→ AIM OF THE TASK
Print the listing below again, exactly. Skip the pictures.

────────────────────

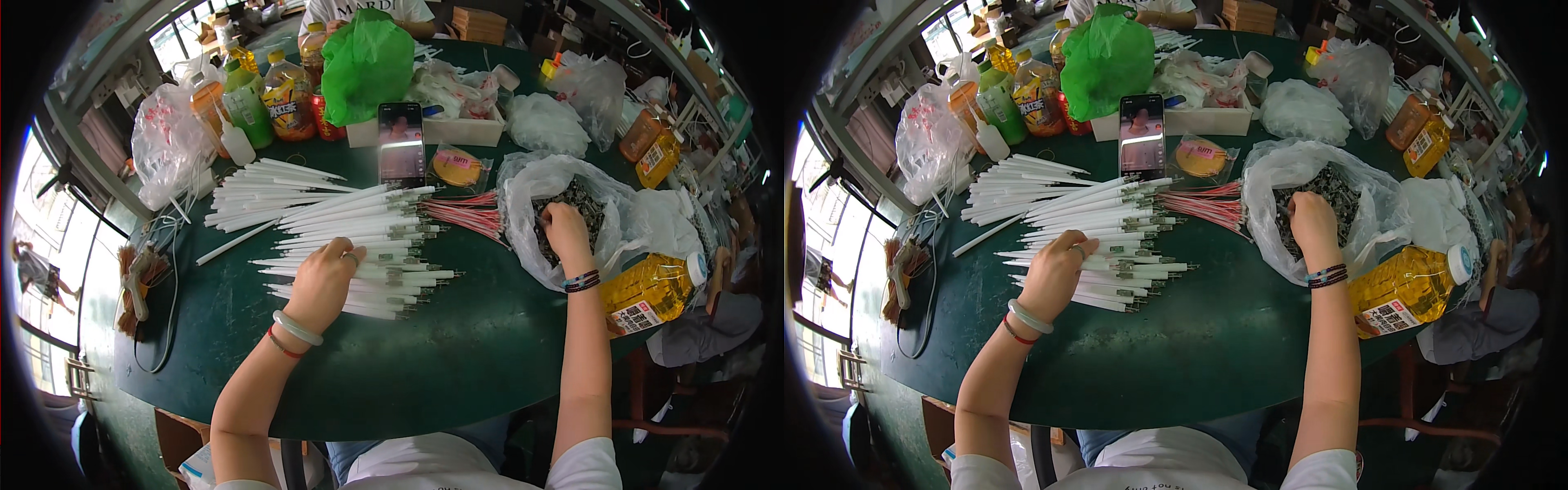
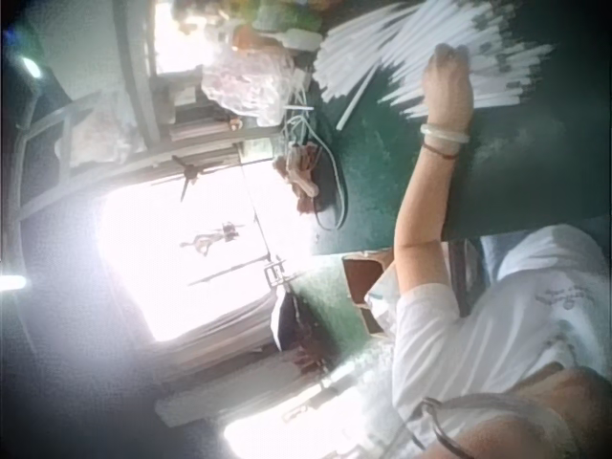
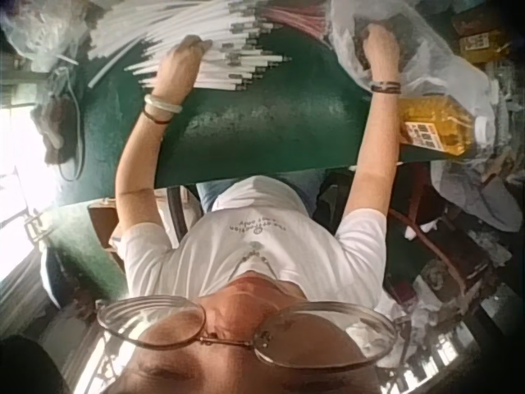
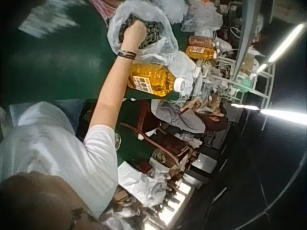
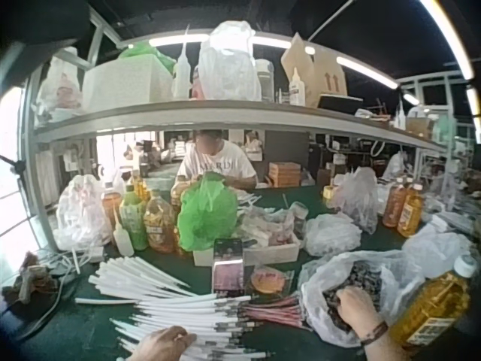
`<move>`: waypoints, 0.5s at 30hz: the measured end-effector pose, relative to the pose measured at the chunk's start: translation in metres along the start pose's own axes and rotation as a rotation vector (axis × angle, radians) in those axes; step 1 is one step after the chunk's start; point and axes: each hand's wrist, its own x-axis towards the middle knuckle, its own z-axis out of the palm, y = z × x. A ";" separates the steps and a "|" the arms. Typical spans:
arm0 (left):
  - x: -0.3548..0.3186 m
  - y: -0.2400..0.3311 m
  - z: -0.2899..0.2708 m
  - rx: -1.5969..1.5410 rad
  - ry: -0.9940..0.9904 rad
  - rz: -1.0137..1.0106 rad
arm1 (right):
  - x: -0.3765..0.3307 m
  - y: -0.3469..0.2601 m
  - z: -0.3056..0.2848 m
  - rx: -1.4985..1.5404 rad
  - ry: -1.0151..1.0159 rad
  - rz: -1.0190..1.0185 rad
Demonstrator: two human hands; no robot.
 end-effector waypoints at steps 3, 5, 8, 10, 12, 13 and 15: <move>0.000 -0.002 -0.001 -0.009 0.018 0.020 | -0.001 -0.007 0.000 0.091 0.039 0.006; 0.001 0.000 -0.005 -0.010 0.016 0.019 | 0.000 -0.009 0.003 0.118 0.056 0.012; 0.004 0.007 -0.019 -0.006 0.067 0.037 | 0.001 -0.008 -0.003 0.118 0.094 0.008; 0.006 0.019 -0.033 -0.027 -0.047 -0.129 | -0.001 -0.007 -0.008 0.089 0.110 0.005; 0.007 0.025 -0.042 -0.088 -0.026 -0.139 | -0.002 -0.007 -0.014 -0.062 0.121 0.007; 0.006 0.026 -0.045 -0.151 -0.004 -0.150 | -0.003 -0.005 -0.013 -0.062 0.122 0.008; 0.007 0.026 -0.050 -0.198 0.031 -0.106 | -0.004 0.004 -0.012 -0.015 0.116 0.039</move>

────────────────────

→ SOLUTION TO THE PROBLEM
`<move>`: waypoints, 0.5s at 30hz: the measured end-effector pose, relative to the pose measured at the chunk's start: translation in metres along the start pose's own axes and rotation as a rotation vector (axis × angle, radians) in those axes; step 1 is one step after the chunk's start; point and axes: each hand's wrist, its own x-axis towards the middle knuckle, its own z-axis out of the palm, y = z × x. A ";" separates the steps and a "|" the arms. Typical spans:
arm0 (left):
  - x: -0.3548..0.3186 m
  - y: -0.2400..0.3311 m
  - z: -0.2899..0.2708 m
  - rx: -1.5969..1.5410 rad
  - ry: -0.9940..0.9904 rad
  - rz: -1.0137..1.0106 rad
arm1 (right):
  - x: -0.3765..0.3307 m
  - y: -0.3469..0.2601 m
  - z: -0.3056..0.2848 m
  - rx: -1.4985..1.5404 rad
  - ry: -1.0151..1.0159 rad
  - rz: -1.0190..1.0185 rad
Demonstrator: two human hands; no robot.
 end-effector waypoints at steps 3, 5, 8, 10, 12, 13 and 15: <move>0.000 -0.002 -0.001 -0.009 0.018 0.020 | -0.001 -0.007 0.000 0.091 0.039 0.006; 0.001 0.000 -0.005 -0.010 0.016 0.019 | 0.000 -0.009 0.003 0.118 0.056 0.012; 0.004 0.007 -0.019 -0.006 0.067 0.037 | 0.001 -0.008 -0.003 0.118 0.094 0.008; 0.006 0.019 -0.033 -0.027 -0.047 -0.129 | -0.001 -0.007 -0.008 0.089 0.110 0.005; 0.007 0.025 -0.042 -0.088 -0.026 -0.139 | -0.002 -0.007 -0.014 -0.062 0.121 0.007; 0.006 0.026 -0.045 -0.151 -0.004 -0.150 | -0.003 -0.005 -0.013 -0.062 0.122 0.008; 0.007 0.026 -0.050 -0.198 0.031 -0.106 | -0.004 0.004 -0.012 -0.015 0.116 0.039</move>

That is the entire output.